Reviewer tool design: reviewer sees: (1) video with timestamps flagged by model. (2) Harm category scores per modality (text: 0.85, image: 0.72, audio: 0.31). (3) SHAP-like explanation of what triggered each signal. (4) Creator history (previous violations, account age, follower count). (5) Similar previously reviewed cases with decisions. This context reduces review time from 8 minutes to 3 minutes while improving consistency.
Queue prioritisation: review queue sorted by: (1) harm severity (CSAM always first). (2) Model confidence × severity score. (3) Creator tier (new creator with 0 followers = lower priority than established creator with policy violation). (4) Time in queue (SLA compliance).
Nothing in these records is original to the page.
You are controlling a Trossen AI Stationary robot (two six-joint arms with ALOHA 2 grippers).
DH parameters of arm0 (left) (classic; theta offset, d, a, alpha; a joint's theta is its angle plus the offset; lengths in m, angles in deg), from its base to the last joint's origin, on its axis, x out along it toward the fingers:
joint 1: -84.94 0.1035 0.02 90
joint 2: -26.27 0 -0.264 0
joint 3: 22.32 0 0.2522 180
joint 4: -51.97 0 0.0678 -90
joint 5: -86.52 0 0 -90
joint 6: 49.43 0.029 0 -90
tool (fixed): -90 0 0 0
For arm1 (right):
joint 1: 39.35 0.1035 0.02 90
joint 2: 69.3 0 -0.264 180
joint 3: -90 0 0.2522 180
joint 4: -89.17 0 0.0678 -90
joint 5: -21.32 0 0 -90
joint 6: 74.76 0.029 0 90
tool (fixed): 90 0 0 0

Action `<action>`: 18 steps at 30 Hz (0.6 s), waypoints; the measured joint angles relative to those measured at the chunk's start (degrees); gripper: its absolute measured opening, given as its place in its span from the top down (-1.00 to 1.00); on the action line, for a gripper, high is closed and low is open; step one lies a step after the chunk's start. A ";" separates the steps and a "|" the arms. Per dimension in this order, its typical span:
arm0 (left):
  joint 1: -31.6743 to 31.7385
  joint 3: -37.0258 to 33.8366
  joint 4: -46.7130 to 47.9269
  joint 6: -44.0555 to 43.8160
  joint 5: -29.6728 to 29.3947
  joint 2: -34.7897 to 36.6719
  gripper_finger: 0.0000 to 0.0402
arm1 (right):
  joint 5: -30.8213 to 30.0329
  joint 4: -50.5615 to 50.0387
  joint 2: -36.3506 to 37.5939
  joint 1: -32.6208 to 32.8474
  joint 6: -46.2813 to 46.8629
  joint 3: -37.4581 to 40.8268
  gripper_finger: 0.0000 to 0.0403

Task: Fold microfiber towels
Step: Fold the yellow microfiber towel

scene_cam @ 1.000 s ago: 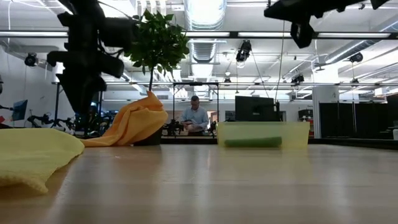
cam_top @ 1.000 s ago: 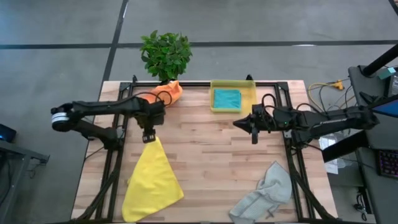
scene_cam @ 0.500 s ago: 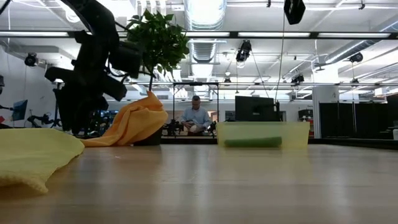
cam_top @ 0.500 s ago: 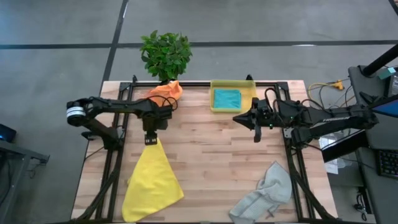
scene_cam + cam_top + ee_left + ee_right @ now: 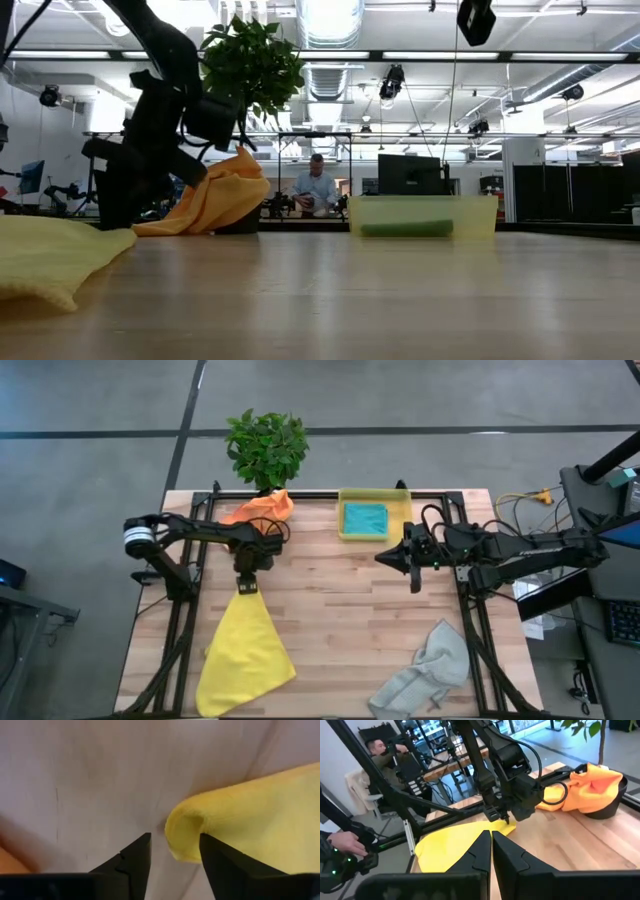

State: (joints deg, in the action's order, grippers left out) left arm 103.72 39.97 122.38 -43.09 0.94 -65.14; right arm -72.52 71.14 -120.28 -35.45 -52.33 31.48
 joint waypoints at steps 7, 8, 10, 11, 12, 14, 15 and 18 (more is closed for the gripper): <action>0.02 -1.78 -0.66 -0.15 -0.32 -0.24 0.79 | 1.03 0.01 0.00 0.00 0.07 0.00 0.96; 0.02 -1.98 -0.66 -0.17 -0.41 -0.13 0.88 | 1.03 0.04 0.00 0.00 0.06 0.00 0.96; 0.01 -2.32 -0.13 -0.77 -0.10 0.25 0.96 | 1.03 0.02 0.00 0.00 0.04 0.00 0.96; -0.01 -2.46 0.30 -1.43 0.38 0.54 0.96 | 1.02 0.04 0.00 0.00 0.04 0.02 0.96; -0.03 -2.48 0.40 -1.60 0.61 1.04 0.96 | 1.03 0.04 0.00 0.00 0.03 0.02 0.96; -0.02 -1.65 1.27 -1.65 0.63 2.34 0.98 | 1.01 0.10 0.00 0.00 0.03 0.02 0.96; -0.02 -1.17 2.31 -1.73 0.61 3.10 0.99 | 1.01 0.10 0.00 0.00 0.03 0.02 0.96; -0.11 1.22 5.72 -3.05 0.69 5.82 0.99 | 1.01 0.21 0.00 0.00 0.05 0.02 0.96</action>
State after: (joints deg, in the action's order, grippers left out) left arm 103.61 41.20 128.11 -46.13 1.63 -59.31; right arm -71.51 71.36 -120.28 -35.45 -52.28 31.50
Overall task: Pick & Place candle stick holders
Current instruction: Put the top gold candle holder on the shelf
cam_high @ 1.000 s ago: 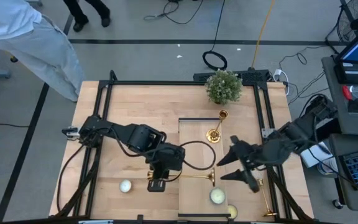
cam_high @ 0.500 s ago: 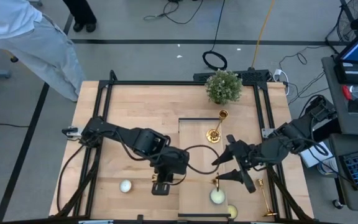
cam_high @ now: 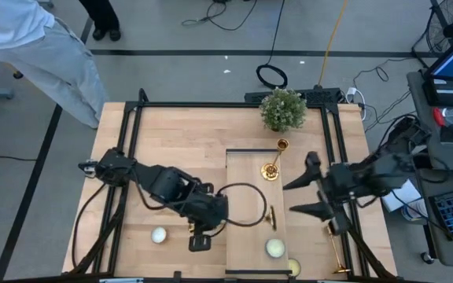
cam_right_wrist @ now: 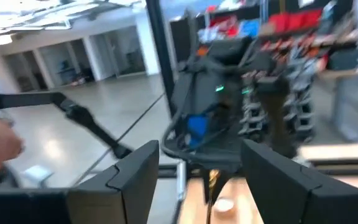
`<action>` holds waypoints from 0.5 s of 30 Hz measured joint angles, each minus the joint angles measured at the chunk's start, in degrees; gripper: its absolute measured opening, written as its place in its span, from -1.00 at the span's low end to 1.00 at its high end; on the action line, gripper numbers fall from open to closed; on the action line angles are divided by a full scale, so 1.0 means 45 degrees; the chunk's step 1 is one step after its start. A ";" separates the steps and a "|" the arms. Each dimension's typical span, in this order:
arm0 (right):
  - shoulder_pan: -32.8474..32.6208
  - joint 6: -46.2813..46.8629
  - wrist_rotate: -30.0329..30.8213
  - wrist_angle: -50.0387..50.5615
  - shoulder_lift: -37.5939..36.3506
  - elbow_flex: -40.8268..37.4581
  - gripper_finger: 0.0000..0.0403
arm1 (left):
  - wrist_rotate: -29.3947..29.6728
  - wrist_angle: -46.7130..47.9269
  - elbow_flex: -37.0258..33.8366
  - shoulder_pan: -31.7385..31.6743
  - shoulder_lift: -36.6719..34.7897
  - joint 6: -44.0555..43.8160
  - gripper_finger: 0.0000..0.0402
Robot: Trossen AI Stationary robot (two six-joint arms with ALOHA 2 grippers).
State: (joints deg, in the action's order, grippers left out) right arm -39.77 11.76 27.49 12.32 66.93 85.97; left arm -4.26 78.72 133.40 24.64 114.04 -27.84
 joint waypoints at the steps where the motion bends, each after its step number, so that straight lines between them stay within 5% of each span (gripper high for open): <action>1: -0.0138 -0.0324 0.0389 -0.0099 -0.0084 0.0000 0.10 | 0.0480 -0.0198 0.0000 0.0111 -0.0122 -0.0132 -0.93; 10: -0.0602 -0.1789 0.2230 -0.0370 -0.0194 0.0000 0.10 | 0.4301 -0.3780 0.0005 0.0515 -0.1174 -0.1197 -0.93; 15: -0.0597 -0.2167 0.2375 -0.0548 -0.0158 0.0032 0.10 | 0.2861 -0.6564 -0.0005 0.0205 -0.1585 -0.4320 -0.93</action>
State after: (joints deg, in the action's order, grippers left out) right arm -42.46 2.01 38.18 9.85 66.22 86.12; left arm 8.62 49.18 133.38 25.56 106.91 -47.27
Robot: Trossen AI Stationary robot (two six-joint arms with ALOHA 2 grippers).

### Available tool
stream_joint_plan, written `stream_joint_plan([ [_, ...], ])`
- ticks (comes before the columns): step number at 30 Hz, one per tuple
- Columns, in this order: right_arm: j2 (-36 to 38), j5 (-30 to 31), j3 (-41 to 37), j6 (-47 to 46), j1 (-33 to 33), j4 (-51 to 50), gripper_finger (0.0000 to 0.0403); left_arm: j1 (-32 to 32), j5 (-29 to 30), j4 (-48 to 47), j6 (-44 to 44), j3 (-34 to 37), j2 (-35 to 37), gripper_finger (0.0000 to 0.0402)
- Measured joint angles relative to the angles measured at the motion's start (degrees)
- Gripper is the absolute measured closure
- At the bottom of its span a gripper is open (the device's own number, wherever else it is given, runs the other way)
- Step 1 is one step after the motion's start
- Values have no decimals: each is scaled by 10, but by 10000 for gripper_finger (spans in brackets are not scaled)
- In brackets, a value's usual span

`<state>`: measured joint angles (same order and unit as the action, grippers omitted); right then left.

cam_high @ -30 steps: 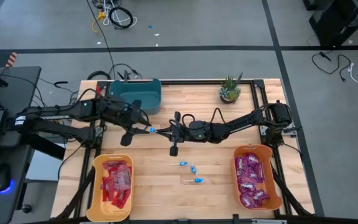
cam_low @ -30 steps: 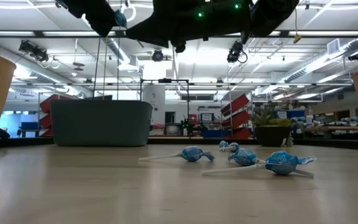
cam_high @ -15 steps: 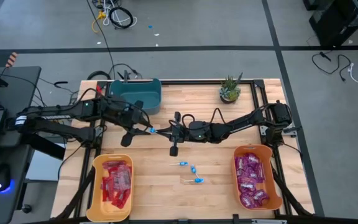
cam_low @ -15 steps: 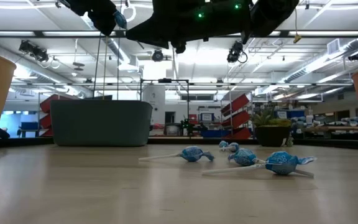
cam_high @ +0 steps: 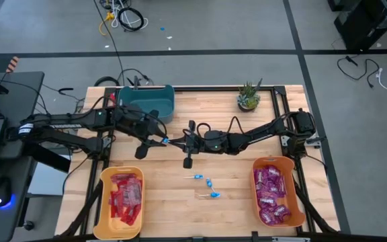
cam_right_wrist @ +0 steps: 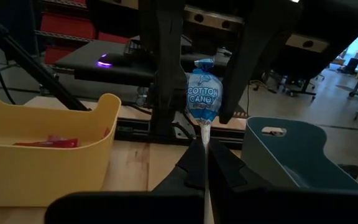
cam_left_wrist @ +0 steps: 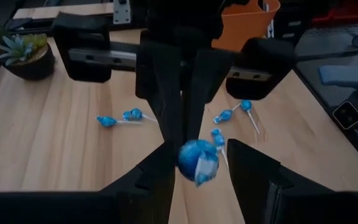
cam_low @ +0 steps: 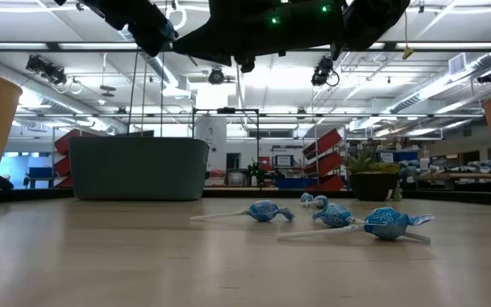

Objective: Sort candy
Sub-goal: Put the blue candy into the blue bin

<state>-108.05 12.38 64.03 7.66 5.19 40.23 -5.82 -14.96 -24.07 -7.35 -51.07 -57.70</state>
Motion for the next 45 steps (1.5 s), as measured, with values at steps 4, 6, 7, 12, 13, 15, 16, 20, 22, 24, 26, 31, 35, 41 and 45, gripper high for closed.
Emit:
stream_joint_plan([
  [4, 0, 0, 0, 0, 0, 0, 403, 0, 0, -2, 0, 0, 0, 252],
  [6, 0, 0, 0, 0, 0, 0, 403, 0, 0, -2, 0, 0, 0, 252],
  [7, 0, 0, 0, 0, 0, 0, 403, 0, 0, -2, 0, 0, 0, 252],
  [12, 0, 0, 0, 0, 0, 0, 403, 0, 0, -2, 0, 0, 0, 252],
  [13, 0, 0, 0, 0, 0, 0, 403, 0, 0, -2, 0, 0, 0, 252],
  [15, 0, 0, 0, 0, 0, 0, 403, 0, 0, -2, 0, 0, 0, 252],
  [16, 0, 0, 0, 0, 0, 0, 403, 0, -1, -2, 0, 0, 0, 252],
  [20, 0, 0, 0, 0, 0, 0, 403, 0, -1, -2, 1, 0, 0, 252],
  [22, 0, 0, 0, 0, 0, 0, 403, 0, -1, -2, 1, 0, 0, 252],
  [24, 0, 0, 0, 0, 0, 0, 403, 0, -1, -1, 1, 0, 0, 252],
  [26, 0, 0, 0, 0, 0, 0, 403, 0, -1, 0, 1, 0, 0, 252],
  [31, 0, 0, 0, 0, 0, 0, 403, 0, -1, 0, 1, 0, 0, 253],
  [35, 0, 0, 0, 3, 0, 0, 403, 0, -1, 2, 1, 0, 0, 253],
  [41, 0, 0, 0, 7, 0, 0, 403, 0, -1, 1, 1, 0, 0, 255],
  [45, 0, 0, 0, 10, 0, 0, 401, 0, -1, 1, 1, 0, 0, 267],
])
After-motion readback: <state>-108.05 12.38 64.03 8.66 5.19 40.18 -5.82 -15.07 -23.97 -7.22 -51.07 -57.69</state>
CSAM queue never exceeds 30 minutes. Standard queue SLA: 24 hours.
Cross-lingual challenges: 500 hours/minute includes content in 100+ languages. Multilingual models (XLM-RoBERTa, Whisper) handle major languages. For low-resource languages (< 1M speakers): machine translation → English classifier. Translation introduces latency (add 30s) and errors (translation artifacts cause false positives). Dedicated reviewers for low-resource languages hired from local markets.
Policy update propagation: when moderation policy changes (e.g., new hate speech definitions), all previously borderline content must be re-evaluated. Batch re-processing job: run new model over all content flagged in the last 90 days. Typically 10M–50M items. Job runs over 72 hours on dedicated GPU cluster. New removals notify creators with updated policy explanation.
Reviewer mental health infrastructure: reviewers are exposed to traumatic content at volume. Required: maximum 4-hour shifts with mandatory breaks, mental health support resources, content filtering (reviewers specialise in specific harm types to reduce exposure breadth), rotation to less-harmful queues every 2 weeks. This is an operational requirement, not a nice-to-have — high reviewer turnover degrades model quality.

✦ Senior ML Engineer

"Reviewer mental health infrastructure is the answer that shows you've thought about the human system, not just the ML system. Content moderation is one of the few ML applications where the human-in-the-loop infrastructure directly affects model quality. High reviewer turnover means inconsistent labels, which degrades model training. Reviewer burnout is not a human resources problem — it's a data quality problem. Mentioning this shows you understand that the ML system doesn't end at the model boundary."

✦ Senior ML Engineer

"Policy update re-processing — running the new model over all borderline content from the last 90 days when policy changes — is the operational depth answer. Policy changes retroactively change what was a violation. Without batch re-processing, you have inconsistent enforcement: content uploaded before the policy change is treated differently from content uploaded after. This 72-hour batch job is the operational cost of every policy update, and it's invisible unless you've had to run one."